* _BRIEF_
Using the data that follows, return exactly the lines from the one that contains "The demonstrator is" through the one that contains "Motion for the", ends included.

* _COLLECTED MATERIAL_
****

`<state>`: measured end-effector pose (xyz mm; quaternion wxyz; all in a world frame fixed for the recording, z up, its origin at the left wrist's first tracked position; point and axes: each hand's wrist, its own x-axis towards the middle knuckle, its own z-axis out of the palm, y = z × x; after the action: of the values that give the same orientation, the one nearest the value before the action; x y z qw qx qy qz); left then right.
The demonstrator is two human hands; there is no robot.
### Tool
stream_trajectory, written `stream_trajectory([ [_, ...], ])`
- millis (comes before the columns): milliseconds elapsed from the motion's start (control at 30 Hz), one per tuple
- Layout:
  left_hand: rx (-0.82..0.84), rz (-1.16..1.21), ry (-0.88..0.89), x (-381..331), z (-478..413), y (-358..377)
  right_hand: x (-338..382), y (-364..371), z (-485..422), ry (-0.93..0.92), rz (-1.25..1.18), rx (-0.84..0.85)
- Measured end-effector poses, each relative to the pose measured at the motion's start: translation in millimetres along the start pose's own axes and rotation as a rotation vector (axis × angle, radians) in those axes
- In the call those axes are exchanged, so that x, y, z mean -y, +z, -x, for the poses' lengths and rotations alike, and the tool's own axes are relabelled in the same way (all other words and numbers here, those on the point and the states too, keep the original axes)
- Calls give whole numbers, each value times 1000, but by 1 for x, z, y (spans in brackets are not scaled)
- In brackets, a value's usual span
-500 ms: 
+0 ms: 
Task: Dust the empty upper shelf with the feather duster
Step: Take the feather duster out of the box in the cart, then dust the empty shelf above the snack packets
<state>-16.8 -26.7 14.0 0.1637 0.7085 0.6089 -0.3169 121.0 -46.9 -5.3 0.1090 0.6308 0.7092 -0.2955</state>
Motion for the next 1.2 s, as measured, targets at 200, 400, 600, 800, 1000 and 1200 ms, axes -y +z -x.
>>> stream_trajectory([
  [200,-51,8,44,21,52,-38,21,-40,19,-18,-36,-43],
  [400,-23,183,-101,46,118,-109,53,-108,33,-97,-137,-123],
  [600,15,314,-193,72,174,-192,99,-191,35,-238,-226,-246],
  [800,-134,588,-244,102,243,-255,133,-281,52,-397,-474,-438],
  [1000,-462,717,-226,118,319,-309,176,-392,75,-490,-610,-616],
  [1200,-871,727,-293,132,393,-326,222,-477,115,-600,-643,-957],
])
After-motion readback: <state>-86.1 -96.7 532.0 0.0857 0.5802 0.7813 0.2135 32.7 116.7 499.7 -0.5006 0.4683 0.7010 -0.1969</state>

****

* _RESPONSE TO THE EXERCISE_
The demonstrator is two human hands; there is no robot.
### Tool
stream_trajectory, written `stream_trajectory([ [_, ...], ])`
- millis (comes before the columns): milliseconds elapsed from the motion's start (control at 30 Hz), one per tuple
- Layout:
  left_hand: rx (-0.82..0.84), rz (-1.16..1.21), ry (-0.88..0.89), x (-381..331), z (-478..413), y (-358..377)
  right_hand: x (-338..382), y (-364..371), z (-485..422), ry (-0.93..0.92), rz (-1.25..1.18), rx (-0.84..0.85)
- Measured end-effector poses, each relative to the pose measured at the motion's start: translation in millimetres along the start pose's own axes and rotation as a rotation vector (axis × angle, radians) in those axes
- In the call those axes are exchanged, so that x, y, z mean -y, +z, -x, for the poses' lengths and rotations alike, and the tool's own axes are relabelled in the same way (all other words and numbers here, those on the point and the states too, keep the original axes)
- Calls give whole numbers, each value times 1000, but by 1 for x, z, y (spans in brackets are not scaled)
- In brackets, a value's usual span
-500 ms: 
+0 ms: 
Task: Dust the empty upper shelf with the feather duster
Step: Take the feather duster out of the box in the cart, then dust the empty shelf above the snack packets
<state>-16.8 -26.7 14.0 0.1637 0.7085 0.6089 -0.3169 121.0 -46.9 -5.3 0.1090 0.6308 0.7092 -0.2955</state>
Motion for the next 1.2 s, as measured, targets at 200, 400, 600, 800, 1000 and 1200 ms, axes -y +z -x.

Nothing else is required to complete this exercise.